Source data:
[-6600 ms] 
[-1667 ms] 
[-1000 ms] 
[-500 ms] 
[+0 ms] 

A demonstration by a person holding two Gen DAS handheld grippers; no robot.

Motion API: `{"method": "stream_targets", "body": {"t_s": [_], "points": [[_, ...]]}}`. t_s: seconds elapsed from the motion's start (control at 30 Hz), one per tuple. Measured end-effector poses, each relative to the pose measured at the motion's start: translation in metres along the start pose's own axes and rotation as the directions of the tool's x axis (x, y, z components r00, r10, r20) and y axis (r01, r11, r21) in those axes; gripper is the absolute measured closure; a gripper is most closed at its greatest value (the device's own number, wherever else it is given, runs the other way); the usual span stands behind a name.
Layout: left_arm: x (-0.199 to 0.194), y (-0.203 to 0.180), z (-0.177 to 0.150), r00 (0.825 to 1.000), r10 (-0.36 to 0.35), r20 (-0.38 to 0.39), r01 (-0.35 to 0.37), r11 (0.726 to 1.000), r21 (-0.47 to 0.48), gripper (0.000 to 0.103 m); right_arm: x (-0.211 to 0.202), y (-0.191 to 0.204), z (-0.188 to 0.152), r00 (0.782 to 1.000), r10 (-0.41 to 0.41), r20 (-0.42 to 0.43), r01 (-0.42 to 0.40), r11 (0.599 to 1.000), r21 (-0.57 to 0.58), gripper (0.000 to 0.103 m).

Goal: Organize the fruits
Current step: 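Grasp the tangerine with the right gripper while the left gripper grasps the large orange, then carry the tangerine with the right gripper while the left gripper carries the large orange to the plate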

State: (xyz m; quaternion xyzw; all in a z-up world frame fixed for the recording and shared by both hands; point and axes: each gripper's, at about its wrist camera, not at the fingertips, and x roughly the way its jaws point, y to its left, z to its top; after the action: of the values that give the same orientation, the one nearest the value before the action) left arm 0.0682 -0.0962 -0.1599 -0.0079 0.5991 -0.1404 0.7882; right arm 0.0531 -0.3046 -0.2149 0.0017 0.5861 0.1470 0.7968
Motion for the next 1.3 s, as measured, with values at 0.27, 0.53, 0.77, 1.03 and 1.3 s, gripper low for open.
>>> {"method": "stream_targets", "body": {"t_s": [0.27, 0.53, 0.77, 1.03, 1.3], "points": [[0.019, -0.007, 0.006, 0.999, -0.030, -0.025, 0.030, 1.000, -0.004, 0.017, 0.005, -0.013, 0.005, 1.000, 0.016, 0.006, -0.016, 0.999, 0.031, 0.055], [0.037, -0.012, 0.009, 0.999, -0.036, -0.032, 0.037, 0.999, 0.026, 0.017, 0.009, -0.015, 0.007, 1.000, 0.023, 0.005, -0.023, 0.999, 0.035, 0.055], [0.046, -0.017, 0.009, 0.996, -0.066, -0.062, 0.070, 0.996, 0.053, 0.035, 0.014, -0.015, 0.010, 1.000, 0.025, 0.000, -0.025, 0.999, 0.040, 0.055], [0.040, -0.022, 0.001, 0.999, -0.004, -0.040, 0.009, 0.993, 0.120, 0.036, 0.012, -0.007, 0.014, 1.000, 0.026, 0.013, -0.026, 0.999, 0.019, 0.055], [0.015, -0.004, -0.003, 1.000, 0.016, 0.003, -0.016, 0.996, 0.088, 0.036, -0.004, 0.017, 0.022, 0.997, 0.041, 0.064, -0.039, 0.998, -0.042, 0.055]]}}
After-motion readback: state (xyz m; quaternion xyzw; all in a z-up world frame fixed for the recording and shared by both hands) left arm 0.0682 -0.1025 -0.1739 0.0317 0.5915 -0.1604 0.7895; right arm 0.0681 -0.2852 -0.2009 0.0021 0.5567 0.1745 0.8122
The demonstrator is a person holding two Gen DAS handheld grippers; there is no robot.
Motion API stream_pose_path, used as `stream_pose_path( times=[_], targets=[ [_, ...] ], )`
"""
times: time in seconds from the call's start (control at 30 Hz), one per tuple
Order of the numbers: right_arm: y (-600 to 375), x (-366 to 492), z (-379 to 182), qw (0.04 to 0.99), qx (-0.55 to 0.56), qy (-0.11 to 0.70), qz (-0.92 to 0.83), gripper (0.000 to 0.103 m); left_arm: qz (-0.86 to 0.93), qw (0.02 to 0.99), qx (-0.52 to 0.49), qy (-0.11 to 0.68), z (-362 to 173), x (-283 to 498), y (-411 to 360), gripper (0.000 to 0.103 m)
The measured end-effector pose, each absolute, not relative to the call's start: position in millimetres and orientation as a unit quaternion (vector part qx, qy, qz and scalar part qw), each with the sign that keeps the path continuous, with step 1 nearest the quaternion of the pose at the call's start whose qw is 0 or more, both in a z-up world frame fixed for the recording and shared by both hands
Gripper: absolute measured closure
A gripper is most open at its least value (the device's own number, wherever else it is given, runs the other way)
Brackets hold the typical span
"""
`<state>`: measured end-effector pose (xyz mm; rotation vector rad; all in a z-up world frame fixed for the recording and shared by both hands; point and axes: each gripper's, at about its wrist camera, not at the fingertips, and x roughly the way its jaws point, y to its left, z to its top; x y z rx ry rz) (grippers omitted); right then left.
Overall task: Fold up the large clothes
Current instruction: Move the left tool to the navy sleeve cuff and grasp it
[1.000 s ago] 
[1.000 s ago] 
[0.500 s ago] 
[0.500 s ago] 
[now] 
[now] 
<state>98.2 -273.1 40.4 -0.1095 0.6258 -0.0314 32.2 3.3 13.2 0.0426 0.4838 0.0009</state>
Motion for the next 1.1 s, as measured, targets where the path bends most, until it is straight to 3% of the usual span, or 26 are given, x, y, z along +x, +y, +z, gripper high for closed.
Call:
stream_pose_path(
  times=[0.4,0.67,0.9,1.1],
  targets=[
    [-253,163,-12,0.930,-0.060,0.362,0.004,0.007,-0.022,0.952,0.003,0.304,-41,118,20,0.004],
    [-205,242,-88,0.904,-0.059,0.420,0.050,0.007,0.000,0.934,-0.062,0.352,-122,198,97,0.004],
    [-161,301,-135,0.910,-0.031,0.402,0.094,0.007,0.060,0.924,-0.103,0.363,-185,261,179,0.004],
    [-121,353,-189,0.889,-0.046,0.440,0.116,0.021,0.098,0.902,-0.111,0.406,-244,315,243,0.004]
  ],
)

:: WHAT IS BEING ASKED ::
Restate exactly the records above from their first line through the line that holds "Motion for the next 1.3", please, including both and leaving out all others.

:: ANSWER TO THE EXERCISE ::
[-6600 ms] 
[-1667 ms] 
[-1000 ms] 
[-500 ms] 
[+0 ms] 

A demonstration by a person holding two Gen DAS handheld grippers; no robot.

Motion API: `{"method": "stream_targets", "body": {"t_s": [_], "points": [[_, ...]]}}`. t_s: seconds elapsed from the motion's start (control at 30 Hz), one per tuple. Measured end-effector poses, each relative to the pose measured at the motion's start: translation in metres along the start pose's own axes and rotation as the directions of the tool's x axis (x, y, z components r00, r10, r20) and y axis (r01, r11, r21) in those axes; gripper is the absolute measured closure; a gripper is most closed at its greatest value (the device's own number, wherever else it is given, runs the other way); the usual span stands behind a name.
Layout: left_arm: x (-0.199 to 0.194), y (-0.203 to 0.180), z (-0.177 to 0.150), r00 (0.825 to 1.000), r10 (-0.36 to 0.35), r20 (-0.38 to 0.39), r01 (-0.35 to 0.37), r11 (0.726 to 1.000), r21 (-0.47 to 0.48), gripper (0.000 to 0.103 m); right_arm: x (-0.211 to 0.202), y (-0.191 to 0.204), z (-0.188 to 0.152), r00 (0.782 to 1.000), r10 (-0.41 to 0.41), r20 (-0.42 to 0.43), r01 (-0.42 to 0.40), r11 (0.599 to 1.000), r21 (-0.57 to 0.58), gripper (0.000 to 0.103 m).

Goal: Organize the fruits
Current step: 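Grasp the tangerine with the right gripper while the left gripper grasps the large orange, then carry the tangerine with the right gripper while the left gripper carries the large orange to the plate
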
State: (xyz m; quaternion xyzw; all in a z-up world frame fixed for the recording and shared by both hands; point and axes: each gripper's, at about its wrist camera, not at the fingertips, and x roughly the way its jaws point, y to its left, z to its top; after the action: of the values that give the same orientation, the one nearest the value before the action) left arm 0.0682 -0.0962 -0.1599 -0.0079 0.5991 -0.1404 0.7882; right arm 0.0531 -0.3046 -0.2149 0.0017 0.5861 0.1470 0.7968
Motion for the next 1.3 s, as measured, with values at 0.27, 0.53, 0.77, 1.03 and 1.3 s, gripper low for open.

No additional output is expected for this exercise.